- _What the task requires_:
Which of the lines below mention the word "finger"? Pull each one out.

- _Dataset excerpts_:
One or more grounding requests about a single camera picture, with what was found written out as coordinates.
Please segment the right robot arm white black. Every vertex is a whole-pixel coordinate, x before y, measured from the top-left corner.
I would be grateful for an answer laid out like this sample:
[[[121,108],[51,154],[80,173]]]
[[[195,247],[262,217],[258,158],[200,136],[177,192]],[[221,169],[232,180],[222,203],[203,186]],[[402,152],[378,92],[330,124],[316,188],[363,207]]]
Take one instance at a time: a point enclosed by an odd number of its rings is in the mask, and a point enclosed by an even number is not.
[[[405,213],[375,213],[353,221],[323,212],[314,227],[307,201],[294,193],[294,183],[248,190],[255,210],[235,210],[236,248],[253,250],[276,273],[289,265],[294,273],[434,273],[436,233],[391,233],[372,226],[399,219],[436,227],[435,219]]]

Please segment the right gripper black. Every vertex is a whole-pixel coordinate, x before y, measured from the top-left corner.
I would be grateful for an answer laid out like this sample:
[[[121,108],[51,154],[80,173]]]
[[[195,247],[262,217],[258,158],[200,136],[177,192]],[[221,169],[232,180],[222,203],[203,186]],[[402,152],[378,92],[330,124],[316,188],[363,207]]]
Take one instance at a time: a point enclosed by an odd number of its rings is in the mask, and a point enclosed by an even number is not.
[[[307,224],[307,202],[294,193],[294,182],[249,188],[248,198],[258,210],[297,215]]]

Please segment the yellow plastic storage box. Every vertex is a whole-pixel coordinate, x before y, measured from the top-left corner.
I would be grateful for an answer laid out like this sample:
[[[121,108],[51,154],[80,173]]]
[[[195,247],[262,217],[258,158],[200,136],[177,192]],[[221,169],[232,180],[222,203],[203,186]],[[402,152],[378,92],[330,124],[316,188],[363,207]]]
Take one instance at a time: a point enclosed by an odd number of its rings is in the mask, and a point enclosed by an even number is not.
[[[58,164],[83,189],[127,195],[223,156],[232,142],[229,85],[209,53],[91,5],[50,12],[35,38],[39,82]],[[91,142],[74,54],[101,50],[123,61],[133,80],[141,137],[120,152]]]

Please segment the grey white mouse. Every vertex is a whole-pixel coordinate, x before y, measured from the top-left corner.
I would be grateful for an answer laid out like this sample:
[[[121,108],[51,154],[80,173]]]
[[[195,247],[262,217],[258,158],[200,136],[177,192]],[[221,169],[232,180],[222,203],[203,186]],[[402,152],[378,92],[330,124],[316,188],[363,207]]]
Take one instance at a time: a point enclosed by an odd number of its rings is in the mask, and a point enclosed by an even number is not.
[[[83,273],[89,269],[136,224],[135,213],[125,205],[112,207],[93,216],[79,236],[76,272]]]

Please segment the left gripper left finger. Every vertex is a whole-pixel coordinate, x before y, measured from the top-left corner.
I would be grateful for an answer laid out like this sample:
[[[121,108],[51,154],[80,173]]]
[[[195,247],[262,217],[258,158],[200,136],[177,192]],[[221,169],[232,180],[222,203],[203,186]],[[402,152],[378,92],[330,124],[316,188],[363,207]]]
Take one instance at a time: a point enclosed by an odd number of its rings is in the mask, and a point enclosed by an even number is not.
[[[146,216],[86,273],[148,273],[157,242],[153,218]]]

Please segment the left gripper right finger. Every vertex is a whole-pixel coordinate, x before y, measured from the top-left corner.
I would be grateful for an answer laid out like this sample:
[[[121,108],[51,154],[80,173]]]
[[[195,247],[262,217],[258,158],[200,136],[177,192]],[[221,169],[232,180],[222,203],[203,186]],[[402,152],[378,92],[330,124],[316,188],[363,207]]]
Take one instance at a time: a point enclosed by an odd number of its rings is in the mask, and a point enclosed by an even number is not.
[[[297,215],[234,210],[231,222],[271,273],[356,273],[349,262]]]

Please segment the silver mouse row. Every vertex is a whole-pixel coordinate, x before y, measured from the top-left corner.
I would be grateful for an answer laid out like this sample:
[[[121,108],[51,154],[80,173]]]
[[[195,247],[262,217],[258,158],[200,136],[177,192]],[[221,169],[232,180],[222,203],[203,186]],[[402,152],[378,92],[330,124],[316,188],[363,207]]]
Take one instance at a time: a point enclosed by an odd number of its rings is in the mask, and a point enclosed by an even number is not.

- _Exercise response_:
Please segment the left gripper left finger. Every vertex is a whole-pixel coordinate, x before y, measured from the top-left corner.
Please segment the left gripper right finger. Every vertex is a whole-pixel coordinate, x before y, measured from the top-left corner.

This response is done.